L'inférence statistique est l'ensemble des méthodes qui permettent d'induire, à travers un échantillon statistique, le comportement d'une certaine population. L'inférence statistique étudie donc comment, grâce à l'application de ces méthodes sur les données d'un échantillon, des conclusions peuvent être tirées sur les paramètres de la population de données. De la même manière, il étudie également le degré de fiabilité des résultats extraits de l'étude.
Pour comprendre le concept, il est important de comprendre trois concepts :
- Inférence: Déduire signifie littéralement tirer des jugements ou des conclusions à partir de certaines hypothèses, qu'elles soient générales ou particulières.
- Ville: Une population de données est l'ensemble total de données qui existent sur une variable.
- Échantillon statistique: Un échantillon fait partie de la population de données.
Étant clair sur ce que nous entendons par le concept d'inférence, l'un des doutes fondamentaux réside dans le fait de choisir un échantillon plutôt qu'une population.
Normalement, dans les statistiques, vous travaillez avec des échantillons en raison de la grande quantité de données dont dispose une population. Par exemple, si l'on veut tirer des conclusions, c'est-à-dire inférer les résultats des élections générales, il est impossible de demander à l'ensemble de la population du pays. Pour résoudre ce problème, un échantillon varié et représentatif est choisi. Grâce à quoi une estimation du résultat final peut être extraite. Le choix d'un échantillon approprié relève de la responsabilité des différentes techniques d'échantillonnage.
L'autre grande branche de la statistique est la statistique descriptive.
Méthodes d'inférence statistique
Les méthodes et techniques d'inférence statistique peuvent être divisées en deux : les méthodes d'estimation des paramètres et les méthodes de test d'hypothèses.
- Méthodes d'estimation des paramètres : Il est chargé d'attribuer une valeur au paramètre ou à l'ensemble de paramètres qui caractérisent le domaine à l'étude.
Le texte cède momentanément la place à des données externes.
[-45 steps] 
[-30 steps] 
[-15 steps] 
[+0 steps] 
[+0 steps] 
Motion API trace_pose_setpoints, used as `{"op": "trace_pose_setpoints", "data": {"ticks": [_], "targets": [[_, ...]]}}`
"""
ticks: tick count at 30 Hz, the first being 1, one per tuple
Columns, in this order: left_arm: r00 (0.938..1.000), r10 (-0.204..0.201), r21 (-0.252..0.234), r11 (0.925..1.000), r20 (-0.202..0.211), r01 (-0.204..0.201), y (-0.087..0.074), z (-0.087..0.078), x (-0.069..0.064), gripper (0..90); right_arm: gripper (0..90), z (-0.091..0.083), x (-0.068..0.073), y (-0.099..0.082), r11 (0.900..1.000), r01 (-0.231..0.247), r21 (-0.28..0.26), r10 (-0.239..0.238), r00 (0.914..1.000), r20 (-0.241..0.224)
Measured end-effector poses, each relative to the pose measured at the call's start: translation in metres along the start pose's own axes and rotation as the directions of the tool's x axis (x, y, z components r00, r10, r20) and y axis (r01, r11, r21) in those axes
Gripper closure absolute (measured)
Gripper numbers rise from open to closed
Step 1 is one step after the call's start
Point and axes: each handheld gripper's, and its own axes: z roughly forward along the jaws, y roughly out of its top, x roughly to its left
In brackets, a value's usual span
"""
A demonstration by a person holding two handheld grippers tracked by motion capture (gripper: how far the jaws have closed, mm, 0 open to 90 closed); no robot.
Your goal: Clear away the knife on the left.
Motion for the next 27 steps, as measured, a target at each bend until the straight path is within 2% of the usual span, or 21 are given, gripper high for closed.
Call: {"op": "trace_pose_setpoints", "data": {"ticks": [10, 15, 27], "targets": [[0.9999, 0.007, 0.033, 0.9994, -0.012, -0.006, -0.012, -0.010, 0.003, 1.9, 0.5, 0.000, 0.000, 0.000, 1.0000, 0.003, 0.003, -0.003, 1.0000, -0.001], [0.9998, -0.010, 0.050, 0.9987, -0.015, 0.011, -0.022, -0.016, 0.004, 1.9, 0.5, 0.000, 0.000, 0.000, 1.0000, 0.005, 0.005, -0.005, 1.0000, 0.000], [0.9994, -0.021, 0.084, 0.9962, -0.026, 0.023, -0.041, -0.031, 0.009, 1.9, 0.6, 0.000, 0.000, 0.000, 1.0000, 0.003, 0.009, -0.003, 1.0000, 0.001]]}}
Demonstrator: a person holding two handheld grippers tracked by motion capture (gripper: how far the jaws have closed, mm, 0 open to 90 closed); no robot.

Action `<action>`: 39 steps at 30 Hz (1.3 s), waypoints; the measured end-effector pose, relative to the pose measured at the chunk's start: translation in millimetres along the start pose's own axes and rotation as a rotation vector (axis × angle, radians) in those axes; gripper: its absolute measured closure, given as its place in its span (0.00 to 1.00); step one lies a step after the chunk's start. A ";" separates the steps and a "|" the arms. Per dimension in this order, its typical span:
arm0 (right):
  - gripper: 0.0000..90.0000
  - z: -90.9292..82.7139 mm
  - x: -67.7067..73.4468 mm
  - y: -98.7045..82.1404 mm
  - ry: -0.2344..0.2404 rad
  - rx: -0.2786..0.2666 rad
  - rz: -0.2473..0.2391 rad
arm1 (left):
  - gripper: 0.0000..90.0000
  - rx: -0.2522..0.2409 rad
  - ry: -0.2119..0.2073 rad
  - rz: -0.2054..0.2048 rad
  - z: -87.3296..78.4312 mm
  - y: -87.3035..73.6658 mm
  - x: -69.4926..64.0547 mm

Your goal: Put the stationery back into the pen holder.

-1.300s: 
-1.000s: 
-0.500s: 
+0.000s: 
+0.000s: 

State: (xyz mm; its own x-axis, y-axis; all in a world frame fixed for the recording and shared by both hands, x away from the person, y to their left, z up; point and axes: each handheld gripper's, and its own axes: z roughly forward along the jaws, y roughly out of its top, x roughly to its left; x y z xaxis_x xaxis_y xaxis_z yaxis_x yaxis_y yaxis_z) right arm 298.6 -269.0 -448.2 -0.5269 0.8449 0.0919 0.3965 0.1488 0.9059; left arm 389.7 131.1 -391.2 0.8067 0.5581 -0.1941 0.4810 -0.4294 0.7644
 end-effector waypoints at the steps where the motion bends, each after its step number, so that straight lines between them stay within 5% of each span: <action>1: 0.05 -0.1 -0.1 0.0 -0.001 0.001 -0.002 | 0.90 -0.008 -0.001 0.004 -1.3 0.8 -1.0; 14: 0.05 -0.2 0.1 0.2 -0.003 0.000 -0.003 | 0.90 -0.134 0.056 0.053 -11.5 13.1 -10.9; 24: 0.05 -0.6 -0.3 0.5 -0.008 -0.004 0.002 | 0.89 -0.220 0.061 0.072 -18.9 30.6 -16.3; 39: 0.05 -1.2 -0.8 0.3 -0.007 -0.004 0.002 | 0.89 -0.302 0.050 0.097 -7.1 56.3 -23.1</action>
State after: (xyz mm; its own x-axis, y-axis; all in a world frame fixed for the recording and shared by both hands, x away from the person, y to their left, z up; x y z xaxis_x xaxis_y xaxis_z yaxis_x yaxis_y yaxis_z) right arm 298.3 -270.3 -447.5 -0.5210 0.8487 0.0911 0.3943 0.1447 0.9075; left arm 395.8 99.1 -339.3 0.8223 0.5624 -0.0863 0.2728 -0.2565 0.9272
Bien sûr, étant une estimation, il y a une certaine erreur. Pour obtenir des estimations adaptées à cette réalité, des intervalles de confiance sont créés.
- Méthodes de test d'hypothèse: Son objectif est de vérifier si une estimation correspond aux valeurs de la population. Dans tous les tests d'hypothèses, il y a deux hypothèses. L'hypothèse nulle (H0) qui reflète l'idée qu'une valeur a une valeur prédéterminée. Si l'hypothèse nulle (H0) est rejetée, alors l'hypothèse alternative (H1) est acceptée.